There's no question the 4G wireless business is getting more competitive, as are cable and broadband, and Verizon's results in the above chart reflect the challenges it faces from rivals.

But investors buying Verizon today should be looking to 5G wireless as the real value driver in the future. The company is already a leader, along with AT&T, in deploying 5G networks, and it will roll out service in a handful of cities this year.

We don't know much about 5G pricing or margins yet, but we do know that 5G networks will enable new technologies and connect millions more everyday devices -- including smart appliances, wearables -- to the cloud. A recent test showed that 5G wireless routers could reach speeds of up to 4 Gbps, or 73 times faster than the average home internet connection, which could upend technology as we know it. Even a standard improvement in speed of 1 Gbps would be a game-changer for businesses and consumers.

Growth in 5G network could be limitless

If Verizon remains a leader in 5G wireless, it'll have a tremendous opportunity to increase revenue. Today, a smartphone is the core of a Verizon customer's service package, with maybe an added iPad or smartwatch for advanced consumers. But with 5G, Verizon could bundle smartphone service with home internet, TV, and connections to cars, virtual reality headsets, and other devices that haven't hit the market yet.

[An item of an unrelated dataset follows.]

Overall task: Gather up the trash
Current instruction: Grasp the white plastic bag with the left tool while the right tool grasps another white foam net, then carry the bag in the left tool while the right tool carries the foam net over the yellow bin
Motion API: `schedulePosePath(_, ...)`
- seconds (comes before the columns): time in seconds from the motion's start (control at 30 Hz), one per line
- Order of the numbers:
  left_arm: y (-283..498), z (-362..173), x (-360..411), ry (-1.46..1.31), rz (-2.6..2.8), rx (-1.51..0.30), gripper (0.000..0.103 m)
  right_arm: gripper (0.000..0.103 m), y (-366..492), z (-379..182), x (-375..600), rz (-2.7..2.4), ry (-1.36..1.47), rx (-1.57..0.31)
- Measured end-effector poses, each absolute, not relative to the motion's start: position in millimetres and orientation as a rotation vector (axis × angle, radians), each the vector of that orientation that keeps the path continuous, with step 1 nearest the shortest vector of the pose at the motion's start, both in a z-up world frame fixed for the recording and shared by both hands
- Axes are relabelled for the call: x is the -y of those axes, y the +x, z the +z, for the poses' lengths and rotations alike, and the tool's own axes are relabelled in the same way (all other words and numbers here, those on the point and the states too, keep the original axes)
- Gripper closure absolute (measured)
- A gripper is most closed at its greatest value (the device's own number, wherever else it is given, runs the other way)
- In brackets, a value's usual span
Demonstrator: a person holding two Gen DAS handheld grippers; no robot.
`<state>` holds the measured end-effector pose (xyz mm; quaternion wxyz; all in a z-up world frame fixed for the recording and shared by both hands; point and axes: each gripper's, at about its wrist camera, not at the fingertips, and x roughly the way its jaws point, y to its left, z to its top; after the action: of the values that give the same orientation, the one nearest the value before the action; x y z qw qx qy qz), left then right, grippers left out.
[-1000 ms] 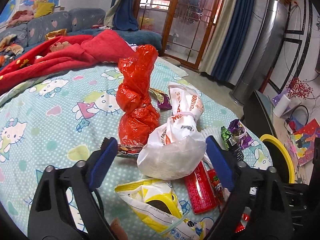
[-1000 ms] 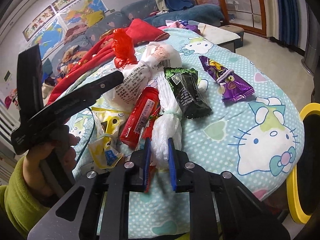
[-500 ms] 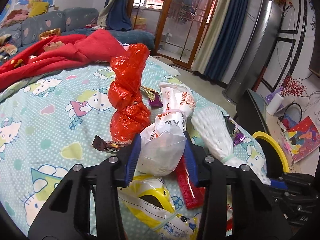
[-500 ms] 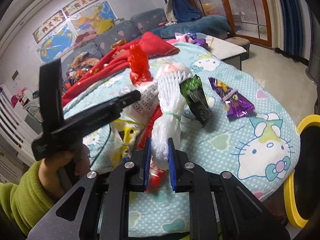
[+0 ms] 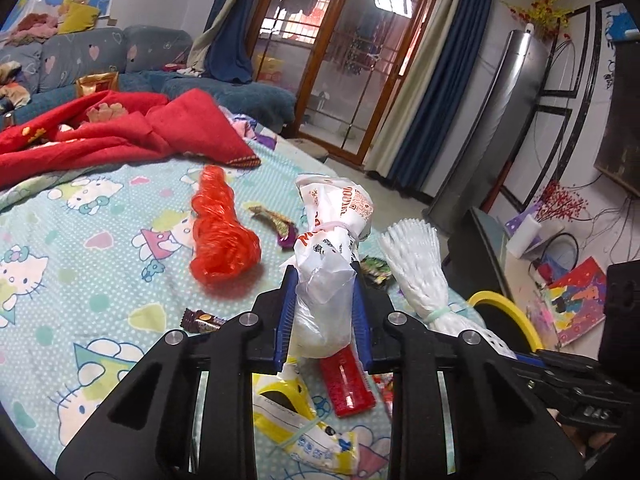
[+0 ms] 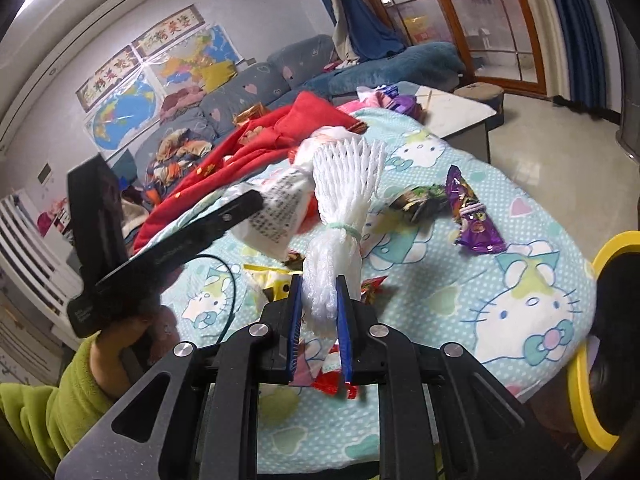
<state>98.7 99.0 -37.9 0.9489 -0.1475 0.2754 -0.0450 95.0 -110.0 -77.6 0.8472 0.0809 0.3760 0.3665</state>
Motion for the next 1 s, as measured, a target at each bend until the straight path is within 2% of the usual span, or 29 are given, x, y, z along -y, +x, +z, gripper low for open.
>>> schedulePosePath(1.0, 61.8, 15.2, -41.5, -0.231, -0.259, -0.454, 0.084, 0.087, 90.3, -42.0, 194.6, 0.531, 0.172, -0.573)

The triple play of phone, TV, and internet used to be the holy grail of telecommunications; now those services and more could be bundled and sent to consumers over the air. The barriers that blocked Verizon from offering some services -- namely, not having cables in most people's homes -- will be broken down. And if 5G wireless is better than what consumers are getting from their broadband and cable providers, it could be compelling to cut the cord of broadband in addition to traditional cable.

Beyond the typical wireless consumer products we think of today, two potentially massive growth opportunities exist in self-driving vehicles and virtual reality devices. Both will likely use 5G networks to offload most of the computing power that devices need to the cloud. Instead of having the powerful processing power and memory on board, 5G allows that technology to be housed elsewhere. And it's Verizon that will provide the critical connection to data centers that make these technologies possible.

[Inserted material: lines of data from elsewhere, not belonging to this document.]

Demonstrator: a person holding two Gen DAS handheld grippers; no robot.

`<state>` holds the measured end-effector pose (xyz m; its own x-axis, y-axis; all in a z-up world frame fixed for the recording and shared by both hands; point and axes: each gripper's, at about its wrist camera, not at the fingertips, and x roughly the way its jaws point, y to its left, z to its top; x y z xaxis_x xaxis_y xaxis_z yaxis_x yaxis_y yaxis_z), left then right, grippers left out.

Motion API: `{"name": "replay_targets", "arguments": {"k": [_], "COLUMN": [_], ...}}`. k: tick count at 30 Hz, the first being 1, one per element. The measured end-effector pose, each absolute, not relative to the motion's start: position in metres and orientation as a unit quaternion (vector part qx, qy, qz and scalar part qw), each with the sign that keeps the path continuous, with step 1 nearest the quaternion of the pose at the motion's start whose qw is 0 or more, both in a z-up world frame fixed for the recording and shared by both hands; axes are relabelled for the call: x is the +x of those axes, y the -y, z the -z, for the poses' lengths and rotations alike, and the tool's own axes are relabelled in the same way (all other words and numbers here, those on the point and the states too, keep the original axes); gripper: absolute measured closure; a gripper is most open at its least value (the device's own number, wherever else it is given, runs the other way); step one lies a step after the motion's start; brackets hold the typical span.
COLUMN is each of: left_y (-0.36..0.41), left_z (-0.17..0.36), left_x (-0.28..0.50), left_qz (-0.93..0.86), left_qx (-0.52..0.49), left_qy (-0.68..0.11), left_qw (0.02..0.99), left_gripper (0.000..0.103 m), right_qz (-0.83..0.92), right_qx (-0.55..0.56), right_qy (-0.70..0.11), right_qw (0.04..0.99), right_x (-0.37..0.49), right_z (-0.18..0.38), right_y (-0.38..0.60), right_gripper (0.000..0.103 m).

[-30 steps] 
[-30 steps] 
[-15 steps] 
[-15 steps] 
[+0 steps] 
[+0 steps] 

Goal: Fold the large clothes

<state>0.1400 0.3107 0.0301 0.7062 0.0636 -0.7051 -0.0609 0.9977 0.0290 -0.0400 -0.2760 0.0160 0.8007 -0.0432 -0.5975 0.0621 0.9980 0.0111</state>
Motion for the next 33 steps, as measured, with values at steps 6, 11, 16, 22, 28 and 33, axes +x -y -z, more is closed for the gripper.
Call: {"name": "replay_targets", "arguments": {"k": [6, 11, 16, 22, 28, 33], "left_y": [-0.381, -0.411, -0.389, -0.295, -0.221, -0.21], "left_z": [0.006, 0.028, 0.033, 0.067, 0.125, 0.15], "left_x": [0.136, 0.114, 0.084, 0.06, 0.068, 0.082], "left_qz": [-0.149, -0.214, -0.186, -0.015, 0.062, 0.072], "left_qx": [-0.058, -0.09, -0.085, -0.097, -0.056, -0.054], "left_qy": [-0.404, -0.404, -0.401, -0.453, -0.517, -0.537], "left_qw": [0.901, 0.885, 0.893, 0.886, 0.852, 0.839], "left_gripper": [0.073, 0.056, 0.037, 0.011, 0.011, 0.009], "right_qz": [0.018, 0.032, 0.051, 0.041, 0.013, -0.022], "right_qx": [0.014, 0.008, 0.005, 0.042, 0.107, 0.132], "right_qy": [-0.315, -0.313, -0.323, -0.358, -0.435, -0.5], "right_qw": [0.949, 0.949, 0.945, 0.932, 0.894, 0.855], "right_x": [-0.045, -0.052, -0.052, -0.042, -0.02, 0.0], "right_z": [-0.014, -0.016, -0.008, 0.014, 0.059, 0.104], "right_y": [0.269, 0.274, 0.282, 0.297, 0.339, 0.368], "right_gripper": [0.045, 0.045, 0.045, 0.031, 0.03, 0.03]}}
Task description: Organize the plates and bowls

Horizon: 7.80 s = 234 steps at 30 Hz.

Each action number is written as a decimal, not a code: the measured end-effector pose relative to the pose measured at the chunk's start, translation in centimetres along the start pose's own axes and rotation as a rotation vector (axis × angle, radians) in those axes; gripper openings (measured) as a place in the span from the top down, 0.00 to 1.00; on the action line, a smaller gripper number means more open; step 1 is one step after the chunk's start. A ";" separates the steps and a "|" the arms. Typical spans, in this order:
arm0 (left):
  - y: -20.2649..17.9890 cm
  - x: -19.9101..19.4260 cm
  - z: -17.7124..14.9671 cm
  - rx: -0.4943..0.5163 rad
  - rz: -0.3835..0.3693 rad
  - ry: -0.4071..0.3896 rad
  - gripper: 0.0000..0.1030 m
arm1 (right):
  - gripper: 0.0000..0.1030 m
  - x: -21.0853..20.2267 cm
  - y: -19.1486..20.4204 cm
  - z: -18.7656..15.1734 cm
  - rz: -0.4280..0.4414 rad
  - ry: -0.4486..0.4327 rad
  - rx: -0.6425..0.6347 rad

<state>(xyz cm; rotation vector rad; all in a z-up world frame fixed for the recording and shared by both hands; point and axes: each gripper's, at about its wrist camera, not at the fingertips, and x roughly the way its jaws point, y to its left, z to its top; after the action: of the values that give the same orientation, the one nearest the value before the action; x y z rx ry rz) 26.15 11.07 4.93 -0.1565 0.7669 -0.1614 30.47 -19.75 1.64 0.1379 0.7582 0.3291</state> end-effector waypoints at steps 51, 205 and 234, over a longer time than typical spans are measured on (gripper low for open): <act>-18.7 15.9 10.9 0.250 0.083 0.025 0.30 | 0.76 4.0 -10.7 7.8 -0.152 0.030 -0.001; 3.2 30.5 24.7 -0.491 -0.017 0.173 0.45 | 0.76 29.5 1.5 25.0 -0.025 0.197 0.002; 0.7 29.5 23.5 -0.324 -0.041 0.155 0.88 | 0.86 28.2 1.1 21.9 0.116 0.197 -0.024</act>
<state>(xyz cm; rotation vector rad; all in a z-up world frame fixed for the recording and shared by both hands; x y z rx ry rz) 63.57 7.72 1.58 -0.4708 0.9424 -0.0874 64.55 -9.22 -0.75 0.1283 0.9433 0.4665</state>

New tech offers long-term potential

If you look at Verizon's history as a company, it's easy to see how the stock could be in for a tough future. But if we look at the 5G technology that's coming down the pipeline and the few competitors with the capability and balance sheet to build out large 5G networks, this business looks more attractive.

For now, Verizon offers investors a great value with its 4.4% dividend yield, but long-term this could be a growth stock that will surprise investors over the next decade. I'm so confident in the long-term potential of Verizon that I've added an outperform call on my CAPS page, which you can check out here.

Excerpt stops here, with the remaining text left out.